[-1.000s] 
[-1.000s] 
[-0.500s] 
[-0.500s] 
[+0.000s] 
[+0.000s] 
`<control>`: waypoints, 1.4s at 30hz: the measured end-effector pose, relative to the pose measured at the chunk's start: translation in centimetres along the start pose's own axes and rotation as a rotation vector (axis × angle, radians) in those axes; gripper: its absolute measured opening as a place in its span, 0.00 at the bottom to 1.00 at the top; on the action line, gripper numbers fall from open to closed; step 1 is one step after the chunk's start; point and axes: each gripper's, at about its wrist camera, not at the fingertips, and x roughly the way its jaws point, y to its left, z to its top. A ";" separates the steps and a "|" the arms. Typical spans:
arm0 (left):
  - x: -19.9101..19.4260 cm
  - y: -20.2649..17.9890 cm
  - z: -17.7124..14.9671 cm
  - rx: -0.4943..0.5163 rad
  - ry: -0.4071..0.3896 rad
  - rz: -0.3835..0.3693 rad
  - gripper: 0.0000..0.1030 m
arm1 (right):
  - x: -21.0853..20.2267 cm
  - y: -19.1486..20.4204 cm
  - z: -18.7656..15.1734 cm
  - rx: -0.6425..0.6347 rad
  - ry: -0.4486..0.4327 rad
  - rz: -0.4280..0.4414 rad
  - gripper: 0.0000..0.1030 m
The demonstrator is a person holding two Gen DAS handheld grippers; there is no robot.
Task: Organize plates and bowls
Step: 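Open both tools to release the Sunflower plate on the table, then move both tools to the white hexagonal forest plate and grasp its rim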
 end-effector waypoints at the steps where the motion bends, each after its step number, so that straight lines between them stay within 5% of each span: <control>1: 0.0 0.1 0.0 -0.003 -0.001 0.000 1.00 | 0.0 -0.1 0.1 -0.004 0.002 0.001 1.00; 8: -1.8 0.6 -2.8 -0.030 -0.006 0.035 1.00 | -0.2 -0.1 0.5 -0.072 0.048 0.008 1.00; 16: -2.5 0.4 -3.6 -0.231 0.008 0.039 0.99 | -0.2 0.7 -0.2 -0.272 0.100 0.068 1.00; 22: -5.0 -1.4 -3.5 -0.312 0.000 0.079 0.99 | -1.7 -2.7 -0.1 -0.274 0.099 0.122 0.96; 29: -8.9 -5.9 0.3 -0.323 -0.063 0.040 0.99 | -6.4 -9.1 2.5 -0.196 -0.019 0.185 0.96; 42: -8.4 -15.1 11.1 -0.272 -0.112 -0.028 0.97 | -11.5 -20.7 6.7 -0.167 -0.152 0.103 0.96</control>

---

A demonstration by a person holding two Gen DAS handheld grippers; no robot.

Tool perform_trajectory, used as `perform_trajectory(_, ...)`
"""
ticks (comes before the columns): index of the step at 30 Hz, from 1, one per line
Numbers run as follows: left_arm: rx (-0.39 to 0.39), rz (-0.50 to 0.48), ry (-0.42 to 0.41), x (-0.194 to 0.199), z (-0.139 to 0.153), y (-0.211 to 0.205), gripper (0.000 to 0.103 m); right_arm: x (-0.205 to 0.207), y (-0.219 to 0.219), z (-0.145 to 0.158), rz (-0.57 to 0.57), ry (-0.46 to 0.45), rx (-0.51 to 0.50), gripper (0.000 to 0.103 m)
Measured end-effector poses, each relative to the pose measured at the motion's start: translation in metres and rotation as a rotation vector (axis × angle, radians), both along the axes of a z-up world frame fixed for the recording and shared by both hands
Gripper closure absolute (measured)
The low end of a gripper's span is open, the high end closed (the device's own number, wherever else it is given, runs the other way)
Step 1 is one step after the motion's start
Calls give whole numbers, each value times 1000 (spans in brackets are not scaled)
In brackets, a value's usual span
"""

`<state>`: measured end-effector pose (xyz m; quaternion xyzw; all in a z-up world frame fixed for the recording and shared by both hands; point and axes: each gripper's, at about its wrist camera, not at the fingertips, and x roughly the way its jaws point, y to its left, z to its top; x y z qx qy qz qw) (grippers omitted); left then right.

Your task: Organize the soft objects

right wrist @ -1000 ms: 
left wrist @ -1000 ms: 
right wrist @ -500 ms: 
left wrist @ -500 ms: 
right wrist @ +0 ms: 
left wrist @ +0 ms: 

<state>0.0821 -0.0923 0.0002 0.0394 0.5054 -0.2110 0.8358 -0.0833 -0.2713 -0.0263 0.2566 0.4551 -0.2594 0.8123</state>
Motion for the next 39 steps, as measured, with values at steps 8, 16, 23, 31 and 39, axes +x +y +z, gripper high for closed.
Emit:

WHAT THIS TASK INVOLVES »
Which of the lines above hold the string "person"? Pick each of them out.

TASK ANSWER »
The demonstrator is a person holding two Gen DAS handheld grippers; there is no robot.
A demonstration by a person holding two Gen DAS handheld grippers; no robot.

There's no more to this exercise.